_WORK TO BE COMPLETED_
Count how many lines in the data hold the word "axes", and give that number alone.

_DATA PROVIDED_
───

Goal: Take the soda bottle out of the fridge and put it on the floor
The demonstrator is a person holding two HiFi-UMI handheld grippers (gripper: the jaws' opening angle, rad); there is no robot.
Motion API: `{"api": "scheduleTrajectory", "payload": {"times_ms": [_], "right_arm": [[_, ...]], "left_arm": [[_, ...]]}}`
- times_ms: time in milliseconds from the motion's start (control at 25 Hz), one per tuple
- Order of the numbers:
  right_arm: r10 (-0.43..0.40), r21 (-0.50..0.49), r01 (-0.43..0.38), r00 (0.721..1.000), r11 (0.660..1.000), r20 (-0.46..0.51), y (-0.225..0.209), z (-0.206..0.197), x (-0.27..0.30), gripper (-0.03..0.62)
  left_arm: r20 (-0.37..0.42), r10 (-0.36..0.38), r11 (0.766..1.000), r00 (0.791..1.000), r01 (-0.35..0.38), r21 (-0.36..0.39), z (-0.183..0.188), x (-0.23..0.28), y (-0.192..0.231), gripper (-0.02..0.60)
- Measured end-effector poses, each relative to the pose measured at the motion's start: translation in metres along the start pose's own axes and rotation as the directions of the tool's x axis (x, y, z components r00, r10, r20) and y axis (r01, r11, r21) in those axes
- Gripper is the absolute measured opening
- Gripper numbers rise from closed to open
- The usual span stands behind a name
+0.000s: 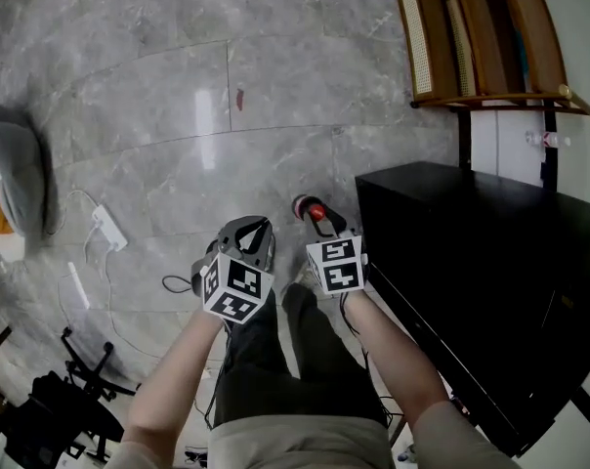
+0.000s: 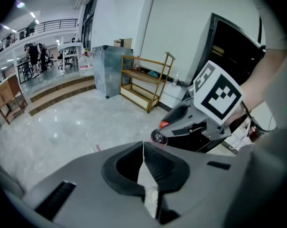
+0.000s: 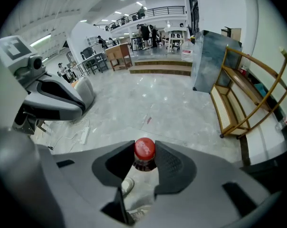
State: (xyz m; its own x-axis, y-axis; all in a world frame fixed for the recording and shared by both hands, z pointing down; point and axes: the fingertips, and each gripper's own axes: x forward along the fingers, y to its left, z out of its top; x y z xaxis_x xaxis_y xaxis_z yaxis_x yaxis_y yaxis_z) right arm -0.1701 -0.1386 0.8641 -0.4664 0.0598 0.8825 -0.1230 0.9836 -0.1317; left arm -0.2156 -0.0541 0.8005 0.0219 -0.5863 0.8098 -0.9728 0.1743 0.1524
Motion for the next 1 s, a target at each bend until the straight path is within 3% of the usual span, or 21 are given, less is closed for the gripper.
{"api": "scheduleTrajectory", "payload": {"times_ms": [240,400,800,1000], "right_arm": [[0.022,-0.044,-0.025,0.998,0.999,-0.066,0.008,-0.034,0.063,0.112],[0.017,-0.046,-0.021,0.996,0.999,-0.089,0.008,-0.063,0.097,0.112],[0.038,-0.087,-0.055,0.982,0.995,-0.187,0.015,-0.141,0.177,0.112],[0.074,0.043,-0.065,0.969,0.997,-0.237,0.012,-0.176,0.216,0.112]], "left_arm": [[0.032,-0.016,0.996,0.999,0.013,0.091,-0.042,0.058,0.010,0.008],[-0.013,-0.024,0.994,1.000,0.025,0.105,-0.083,0.102,0.011,0.008],[-0.114,-0.045,0.999,0.992,0.042,-0.029,-0.181,0.178,0.010,0.008],[-0.194,-0.049,0.993,0.980,0.026,-0.116,-0.229,0.213,0.006,0.008]]}}
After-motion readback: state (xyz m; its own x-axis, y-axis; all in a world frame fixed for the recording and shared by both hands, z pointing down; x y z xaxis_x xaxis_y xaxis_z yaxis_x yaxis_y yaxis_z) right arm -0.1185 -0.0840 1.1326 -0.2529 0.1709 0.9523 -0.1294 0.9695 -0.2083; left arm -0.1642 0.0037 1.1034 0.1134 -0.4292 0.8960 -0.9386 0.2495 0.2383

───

_SOLUTION FOR THIS TASK_
2